Work request — Give back exactly the lines from the start of the entries below to the line holding "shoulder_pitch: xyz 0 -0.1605", that line included, and leave every picture out.
BEGIN
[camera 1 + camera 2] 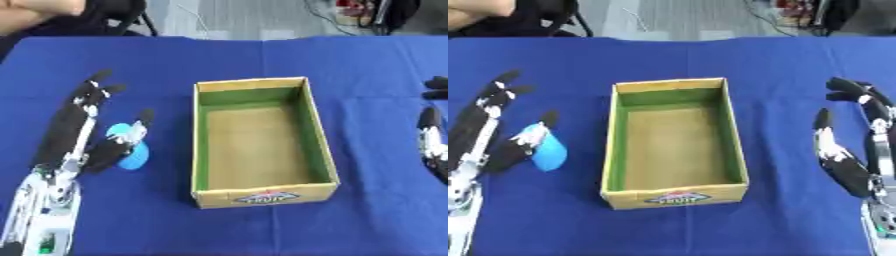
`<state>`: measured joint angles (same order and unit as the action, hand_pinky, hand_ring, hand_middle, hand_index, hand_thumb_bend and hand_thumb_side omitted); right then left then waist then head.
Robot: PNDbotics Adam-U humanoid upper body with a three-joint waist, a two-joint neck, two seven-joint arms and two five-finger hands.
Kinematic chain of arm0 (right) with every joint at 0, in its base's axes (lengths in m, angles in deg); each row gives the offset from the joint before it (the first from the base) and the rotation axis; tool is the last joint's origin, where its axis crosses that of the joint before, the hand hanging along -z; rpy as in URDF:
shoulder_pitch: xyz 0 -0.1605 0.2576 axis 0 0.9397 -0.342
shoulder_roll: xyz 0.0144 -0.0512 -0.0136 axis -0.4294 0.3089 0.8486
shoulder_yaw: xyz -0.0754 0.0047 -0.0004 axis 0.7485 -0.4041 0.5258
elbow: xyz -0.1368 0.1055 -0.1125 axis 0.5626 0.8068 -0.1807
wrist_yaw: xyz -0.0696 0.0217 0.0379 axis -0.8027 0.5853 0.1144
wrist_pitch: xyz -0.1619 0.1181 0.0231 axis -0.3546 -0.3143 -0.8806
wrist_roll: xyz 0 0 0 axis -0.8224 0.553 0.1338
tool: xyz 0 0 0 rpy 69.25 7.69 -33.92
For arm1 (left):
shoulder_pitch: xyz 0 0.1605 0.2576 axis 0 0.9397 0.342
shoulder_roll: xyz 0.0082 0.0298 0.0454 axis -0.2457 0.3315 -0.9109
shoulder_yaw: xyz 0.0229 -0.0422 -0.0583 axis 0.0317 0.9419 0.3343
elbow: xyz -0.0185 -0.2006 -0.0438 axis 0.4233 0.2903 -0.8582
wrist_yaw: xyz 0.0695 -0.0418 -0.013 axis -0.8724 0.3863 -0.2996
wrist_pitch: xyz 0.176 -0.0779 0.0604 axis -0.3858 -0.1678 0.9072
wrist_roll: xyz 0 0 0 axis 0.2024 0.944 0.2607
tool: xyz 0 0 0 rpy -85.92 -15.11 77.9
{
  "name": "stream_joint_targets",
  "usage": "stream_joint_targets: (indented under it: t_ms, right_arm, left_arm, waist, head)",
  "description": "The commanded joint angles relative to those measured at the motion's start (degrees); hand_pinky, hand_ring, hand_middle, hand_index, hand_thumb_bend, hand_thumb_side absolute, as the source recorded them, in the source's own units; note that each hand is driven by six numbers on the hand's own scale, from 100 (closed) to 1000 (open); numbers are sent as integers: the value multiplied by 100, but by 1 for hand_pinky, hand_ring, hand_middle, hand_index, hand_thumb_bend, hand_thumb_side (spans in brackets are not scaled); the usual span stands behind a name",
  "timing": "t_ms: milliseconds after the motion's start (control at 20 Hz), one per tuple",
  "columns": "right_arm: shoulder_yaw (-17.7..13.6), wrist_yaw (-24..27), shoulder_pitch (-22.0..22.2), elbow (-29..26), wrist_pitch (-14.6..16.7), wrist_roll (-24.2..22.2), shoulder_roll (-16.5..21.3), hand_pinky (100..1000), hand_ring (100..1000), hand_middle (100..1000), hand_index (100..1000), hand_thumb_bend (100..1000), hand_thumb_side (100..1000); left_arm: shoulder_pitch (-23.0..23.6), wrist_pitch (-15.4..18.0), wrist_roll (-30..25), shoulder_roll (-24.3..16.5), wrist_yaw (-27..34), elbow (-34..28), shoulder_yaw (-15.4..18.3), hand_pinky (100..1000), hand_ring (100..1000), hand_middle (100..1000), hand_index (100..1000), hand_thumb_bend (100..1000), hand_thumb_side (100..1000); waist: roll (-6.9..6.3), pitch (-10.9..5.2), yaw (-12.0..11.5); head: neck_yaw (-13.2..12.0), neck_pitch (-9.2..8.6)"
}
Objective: Pick up objects on the table and place them in the box.
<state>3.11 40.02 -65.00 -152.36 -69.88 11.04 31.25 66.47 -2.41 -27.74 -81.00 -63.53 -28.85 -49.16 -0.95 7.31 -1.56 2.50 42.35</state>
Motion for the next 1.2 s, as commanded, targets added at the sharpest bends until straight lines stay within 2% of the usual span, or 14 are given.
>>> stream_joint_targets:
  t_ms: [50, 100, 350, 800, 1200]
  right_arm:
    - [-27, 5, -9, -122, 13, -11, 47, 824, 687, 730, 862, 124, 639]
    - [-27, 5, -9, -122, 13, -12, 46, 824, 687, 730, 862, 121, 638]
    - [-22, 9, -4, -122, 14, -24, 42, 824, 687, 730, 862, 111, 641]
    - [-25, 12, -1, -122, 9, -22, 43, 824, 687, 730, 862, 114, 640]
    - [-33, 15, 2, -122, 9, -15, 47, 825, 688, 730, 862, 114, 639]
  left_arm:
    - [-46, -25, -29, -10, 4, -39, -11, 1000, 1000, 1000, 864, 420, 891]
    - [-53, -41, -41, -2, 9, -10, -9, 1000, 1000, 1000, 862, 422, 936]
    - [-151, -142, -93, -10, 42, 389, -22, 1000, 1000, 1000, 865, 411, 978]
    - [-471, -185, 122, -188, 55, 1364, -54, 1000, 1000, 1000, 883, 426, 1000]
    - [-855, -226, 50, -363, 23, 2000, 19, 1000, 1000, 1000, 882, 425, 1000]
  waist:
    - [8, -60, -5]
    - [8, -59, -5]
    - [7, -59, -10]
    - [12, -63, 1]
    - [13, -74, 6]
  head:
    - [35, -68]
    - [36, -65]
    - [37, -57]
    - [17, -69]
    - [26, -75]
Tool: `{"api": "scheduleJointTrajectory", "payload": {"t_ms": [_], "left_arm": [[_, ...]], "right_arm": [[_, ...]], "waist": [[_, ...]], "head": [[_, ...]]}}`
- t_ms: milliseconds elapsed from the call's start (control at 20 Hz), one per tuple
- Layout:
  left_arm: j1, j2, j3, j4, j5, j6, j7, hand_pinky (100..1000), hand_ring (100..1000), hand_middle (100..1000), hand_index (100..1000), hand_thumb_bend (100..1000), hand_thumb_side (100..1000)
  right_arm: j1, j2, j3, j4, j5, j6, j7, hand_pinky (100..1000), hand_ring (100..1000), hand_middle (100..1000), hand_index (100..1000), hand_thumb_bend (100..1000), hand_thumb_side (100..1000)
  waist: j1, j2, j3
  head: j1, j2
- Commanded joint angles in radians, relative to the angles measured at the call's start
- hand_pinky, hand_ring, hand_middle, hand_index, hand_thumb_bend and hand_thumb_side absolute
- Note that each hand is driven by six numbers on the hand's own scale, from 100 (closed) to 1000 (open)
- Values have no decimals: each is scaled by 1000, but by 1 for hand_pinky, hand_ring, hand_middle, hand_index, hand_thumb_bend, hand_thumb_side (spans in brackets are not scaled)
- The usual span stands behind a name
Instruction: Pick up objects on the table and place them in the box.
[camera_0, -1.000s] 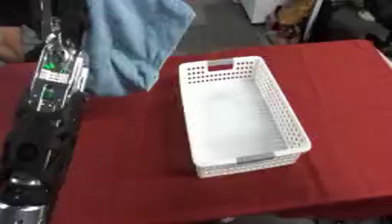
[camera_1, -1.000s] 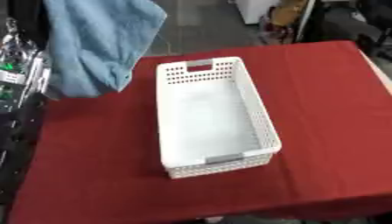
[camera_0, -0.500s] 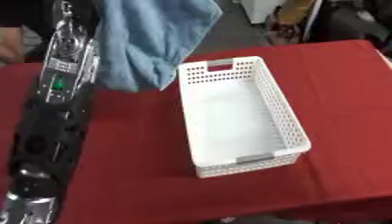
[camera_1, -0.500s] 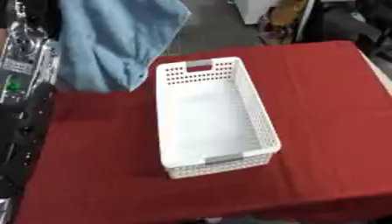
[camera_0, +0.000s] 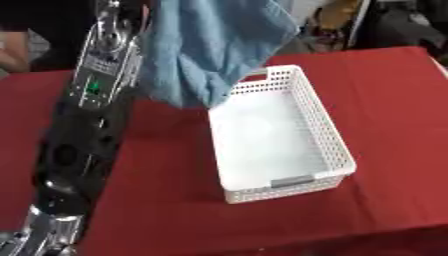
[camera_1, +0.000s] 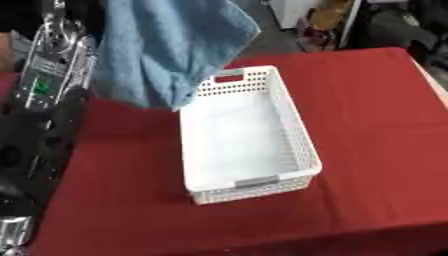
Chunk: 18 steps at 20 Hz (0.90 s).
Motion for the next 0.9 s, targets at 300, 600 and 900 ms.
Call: {"api": "scheduleJointTrajectory", "payload": {"t_ms": [300, 600, 900], "left_arm": [[-57, -51, -52, 56, -27, 8, -44, 100, 100, 192, 221, 100, 527], [-65, -83, -85, 145, -70, 14, -55, 100, 100, 193, 217, 100, 486], [-56, -100, -109, 282, -139, 16, -45, 100, 100, 204, 223, 100, 432]], "right_arm": [[-22, -12, 0, -10, -10, 0, 9, 813, 892, 870, 956, 100, 940], [-27, -10, 0, -10, -12, -2, 9, 813, 892, 870, 956, 100, 940], [-32, -9, -1, -10, -13, -4, 6, 813, 891, 869, 956, 100, 941]], "waist": [[-4, -6, -5], [-5, -2, -9], [-4, -1, -11]], "head": [[29, -1], [39, -1], [37, -1]]}}
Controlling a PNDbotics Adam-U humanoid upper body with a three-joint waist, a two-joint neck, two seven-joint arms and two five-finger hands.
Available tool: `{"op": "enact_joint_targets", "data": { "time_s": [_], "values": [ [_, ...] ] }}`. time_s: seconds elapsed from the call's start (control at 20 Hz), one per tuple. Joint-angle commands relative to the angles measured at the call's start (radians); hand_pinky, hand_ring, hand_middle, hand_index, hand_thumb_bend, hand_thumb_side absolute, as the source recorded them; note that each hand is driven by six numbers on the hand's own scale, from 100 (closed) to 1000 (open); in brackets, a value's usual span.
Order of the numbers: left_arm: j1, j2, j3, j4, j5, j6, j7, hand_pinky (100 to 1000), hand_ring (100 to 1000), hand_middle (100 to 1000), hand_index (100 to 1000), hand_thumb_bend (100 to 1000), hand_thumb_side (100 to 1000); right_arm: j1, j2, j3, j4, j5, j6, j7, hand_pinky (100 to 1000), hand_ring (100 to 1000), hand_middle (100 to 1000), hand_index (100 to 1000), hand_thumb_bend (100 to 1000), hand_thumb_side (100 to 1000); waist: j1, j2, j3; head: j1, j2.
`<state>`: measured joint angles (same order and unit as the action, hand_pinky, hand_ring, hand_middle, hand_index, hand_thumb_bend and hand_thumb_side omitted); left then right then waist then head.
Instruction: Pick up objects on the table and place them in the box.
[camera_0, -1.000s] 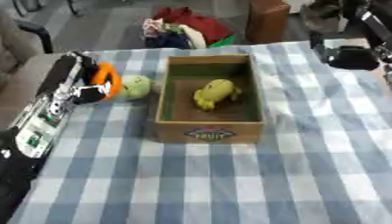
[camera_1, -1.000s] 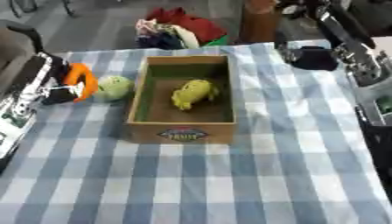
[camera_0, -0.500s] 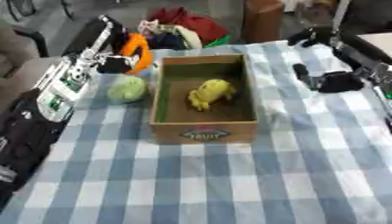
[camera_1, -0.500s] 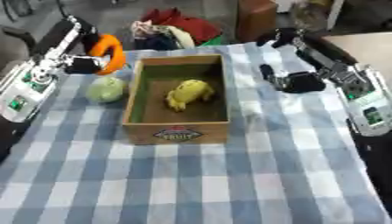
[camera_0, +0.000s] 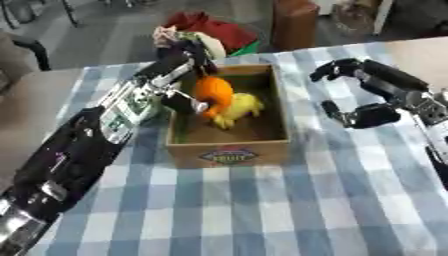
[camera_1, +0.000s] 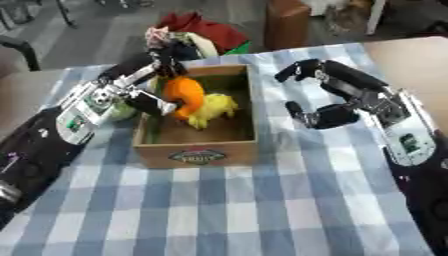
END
Solution below —
[camera 1 + camera 2] 
`<state>`: measured joint angles (same order and unit as the action, hand_pinky, hand_ring, hand_middle, hand_index, hand_thumb_bend and hand_thumb_side omitted); right then left then waist then head.
Robot: PNDbotics Adam-U humanoid upper body with a three-joint waist, a two-joint neck, two seven-joint arms and two five-finger hands.
Kinematic chain of arm0 (right) with every joint at 0, in its base's axes (lengths in m, angles in deg); each row gives the offset from the joint before it (the first from the base) and the rotation axis; tool is the last joint's origin, where its axis crosses that of the joint before, the hand hanging along -z; rpy as in URDF:
shoulder_pitch: xyz 0 -0.1605 0.2576 axis 0 0.9397 -0.342

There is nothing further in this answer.